第13話 真珠の耳飾りの少女

 ちょっと前(だいぶ前?)にコットンパールが流行りましたよね。


 姉が耳に大きいコットンパールのピアスを着けているのを見て、私は。

 フェルメールの「真珠の耳飾りの少女」(青いターバンの少女)を思い出しました。


 数は少ないですが、そのどれもが珠玉の作品のフェルメール。

 中学の美術の先生が『フェルメールみたいな画家になりたい』と言ってましたね。

 美術に興味がない方でも、あの絵は好き、という方は多いのではないでしょうか。


 過去に、この絵を題材にした恋愛?小説「真珠の耳飾りの少女」を読んだことがあります。そしてそれを映画化した作品(スカーレット ヨハンソンが主人公)も観ました。


 ネタバレになりますが、その話をしたいと思います。


 私の心に残った珍しい恋愛(?)小説でありました。

 絵のモデルになる少女を主人公として、彼女と画家フェルメールの関係をかいたお話。(彼女はフェルメールの家に女中としてくる)

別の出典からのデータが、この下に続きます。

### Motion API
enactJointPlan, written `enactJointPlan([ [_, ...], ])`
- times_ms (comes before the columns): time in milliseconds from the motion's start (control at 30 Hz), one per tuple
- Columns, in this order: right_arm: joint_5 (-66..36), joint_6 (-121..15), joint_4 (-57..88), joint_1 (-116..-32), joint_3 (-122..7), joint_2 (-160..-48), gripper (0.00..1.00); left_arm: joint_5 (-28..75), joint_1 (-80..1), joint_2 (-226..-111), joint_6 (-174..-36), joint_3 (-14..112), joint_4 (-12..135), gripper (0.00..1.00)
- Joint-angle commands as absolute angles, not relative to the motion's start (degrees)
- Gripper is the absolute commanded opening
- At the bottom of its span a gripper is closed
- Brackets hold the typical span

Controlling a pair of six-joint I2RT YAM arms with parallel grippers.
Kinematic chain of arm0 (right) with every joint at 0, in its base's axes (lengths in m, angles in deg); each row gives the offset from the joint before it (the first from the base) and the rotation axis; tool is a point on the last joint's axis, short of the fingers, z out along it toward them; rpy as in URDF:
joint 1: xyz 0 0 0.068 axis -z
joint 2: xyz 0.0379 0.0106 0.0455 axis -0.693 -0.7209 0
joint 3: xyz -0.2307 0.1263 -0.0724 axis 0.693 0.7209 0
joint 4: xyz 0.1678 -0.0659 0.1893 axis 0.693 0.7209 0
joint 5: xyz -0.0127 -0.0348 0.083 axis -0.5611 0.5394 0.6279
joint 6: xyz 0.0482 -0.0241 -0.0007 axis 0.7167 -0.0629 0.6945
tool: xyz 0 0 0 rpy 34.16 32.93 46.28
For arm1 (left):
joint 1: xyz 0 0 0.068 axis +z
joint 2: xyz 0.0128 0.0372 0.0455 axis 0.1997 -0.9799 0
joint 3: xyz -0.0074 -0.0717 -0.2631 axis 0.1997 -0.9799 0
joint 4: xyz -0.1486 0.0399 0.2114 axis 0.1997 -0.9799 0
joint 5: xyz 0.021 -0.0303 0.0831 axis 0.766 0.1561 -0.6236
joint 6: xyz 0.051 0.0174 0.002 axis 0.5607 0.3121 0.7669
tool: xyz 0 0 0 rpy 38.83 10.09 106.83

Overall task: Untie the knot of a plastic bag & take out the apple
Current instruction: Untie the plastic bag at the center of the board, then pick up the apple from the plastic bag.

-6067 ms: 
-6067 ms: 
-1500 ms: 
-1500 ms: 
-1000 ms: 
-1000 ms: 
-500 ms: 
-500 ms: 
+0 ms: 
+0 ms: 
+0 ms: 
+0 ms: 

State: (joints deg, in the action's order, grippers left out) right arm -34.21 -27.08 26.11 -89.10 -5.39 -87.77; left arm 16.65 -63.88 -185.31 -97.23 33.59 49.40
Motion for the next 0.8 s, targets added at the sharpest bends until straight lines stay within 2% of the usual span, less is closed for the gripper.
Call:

 主人公の少女は類稀なる美的センスを持っています。フェルメールもそれに気付き、そしてそれが自分と似かよったもの、もしくはそれ以上のものだと分かります。

 年齢も立場も全く異なるのに、言葉を交わさずとも深いところで理解し、通じ合っている二人。

 それをフェルメールの奥さんは女の勘で勘づき、良く思いません。奥さんは芸術に対して全く理解出来ないのです。しかし、フェルメールとの夫婦関係が悪いわけではなく、毎年のように子供を産みます。

 少女はモデルを務める中、フェルメールに惹かれていきますが、どうすることもできません。その想いを自分に気がある青年相手に昇華したり、などとモヤモヤするところもありますが話のクライマックスはあの真珠の耳飾りのシーンです。


 真珠の耳飾りは奥さんの宝物。

 それを使わないとこの絵は完成しない、と二人にはわかっています。

 奥さんに内緒で、とうとう真珠を使用することに。


「刺してください」


 二人きりの暗いアトリエでフェルメールに耳を差し出し、頼む少女。

 苦痛に耐える少女のシーンに、何かを連想したほとんどの読者は息を飲むわけですが、私なんぞはもうクラクラ。


 そんなこんなで実際に少女とフェルメールは何も起こらないのですが。(フェルメールが少女のことをどう思っているのかはわからないまま)

 真珠を使ったことは奥さんについにバレてしまいます。

 映画ではこのときの奥さんの演技がスゴイ。

 嫉妬で怒り、少女を罵る姿が激烈に醜いのです。

 奥さんのほうが正しくて、可哀想なのはわかっているのですが、あまりの醜悪さに奥さんが悪者に見え、可憐な少女が天使に思えるほど。

 そののち、少女は自分に気があった肉屋の好青年(イケメン)と結婚して子供を産み、忙しい生活を送るのですが。(人生の選択としては正解です)

 ある日、故人となったフェルメールの遺言だと、彼女のところに使いの者が来ます。

 そして、あの時のフェルメールの真実の気持ちを彼女はようやく知るのです。――


 私はこの物語を読み終えて、恋愛小説ではないかな、と思いましたね。

 なんというか、『ソウルメイト』に出会ってしまった男女の話。

 恋人や結婚相手にはなれないのですが、自分にとって運命の人。


 運命の人、なんてそうそう出会えるものではないですし、普通は会えないまま終わることの方が多いんじゃないかと思います。

 そう考えると、この二人はとても幸運な二人だったのでしょう。そして、あの名画が誕生したのは素晴らしいですね。(もう、私の中ではこの物語は実話としか思えない)


 いやー、あこがれますよね。ソウルメイト。

「あなたの運命の人は」、なんて占いで言ってもらうと高揚する乙女心。


 ソウルメイトは同性異性関係ないそうです。

 いつか巡り合ってみたいですよね。